Exercise directions - Check the listing below line by line and report how many lines hold "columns", with no other words.

Supplied information -
┌──
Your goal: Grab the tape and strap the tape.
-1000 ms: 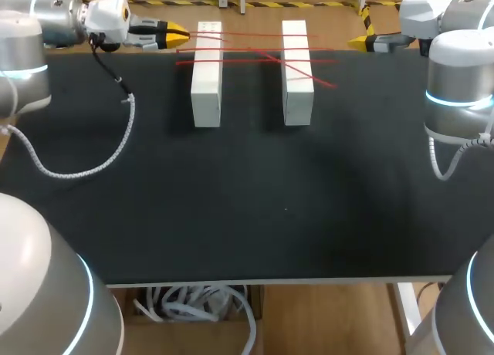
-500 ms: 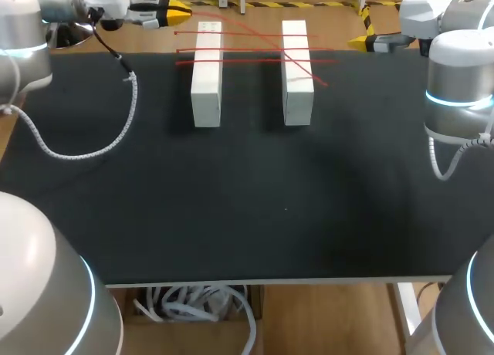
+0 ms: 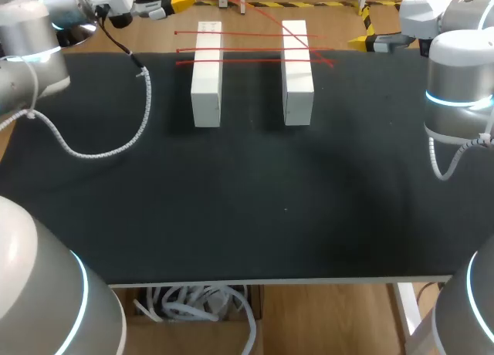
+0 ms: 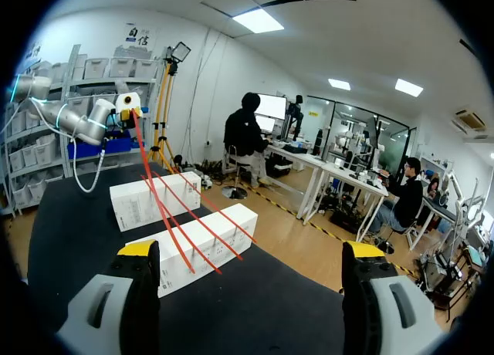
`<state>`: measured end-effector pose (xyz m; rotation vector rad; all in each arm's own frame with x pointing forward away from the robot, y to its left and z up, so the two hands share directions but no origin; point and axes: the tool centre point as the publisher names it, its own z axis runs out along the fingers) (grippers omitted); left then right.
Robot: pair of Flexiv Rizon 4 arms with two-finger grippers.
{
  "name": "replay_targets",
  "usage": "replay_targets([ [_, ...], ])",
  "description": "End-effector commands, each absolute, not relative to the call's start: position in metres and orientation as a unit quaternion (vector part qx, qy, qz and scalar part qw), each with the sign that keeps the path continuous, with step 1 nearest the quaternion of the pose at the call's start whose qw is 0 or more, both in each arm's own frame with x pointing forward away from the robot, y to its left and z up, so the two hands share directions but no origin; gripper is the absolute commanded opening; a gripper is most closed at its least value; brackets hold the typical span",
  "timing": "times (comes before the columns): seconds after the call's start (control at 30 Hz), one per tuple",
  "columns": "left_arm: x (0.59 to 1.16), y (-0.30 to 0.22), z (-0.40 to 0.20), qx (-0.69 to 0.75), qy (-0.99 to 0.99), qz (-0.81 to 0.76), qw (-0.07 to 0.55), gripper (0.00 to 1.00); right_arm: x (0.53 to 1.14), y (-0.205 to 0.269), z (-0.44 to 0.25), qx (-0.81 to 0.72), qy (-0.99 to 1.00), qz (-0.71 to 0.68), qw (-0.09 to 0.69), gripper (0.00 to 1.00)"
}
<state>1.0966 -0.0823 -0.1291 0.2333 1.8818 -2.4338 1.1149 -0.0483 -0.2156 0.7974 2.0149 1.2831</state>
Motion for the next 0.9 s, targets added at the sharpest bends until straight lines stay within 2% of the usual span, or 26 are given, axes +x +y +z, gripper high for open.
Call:
replay_targets([
  [0.03,1.099,-0.085,-0.134,0.088,0.583,-0.807,0.023,0.0,1.115,-0.049,-0.216,0.301,0.762,0.486,0.306,1.0],
  [0.9,1.096,-0.083,-0.123,0.086,0.561,-0.823,0.02,0.0,1.115,-0.049,-0.216,0.301,0.762,0.486,0.306,1.0],
])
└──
Task response - 2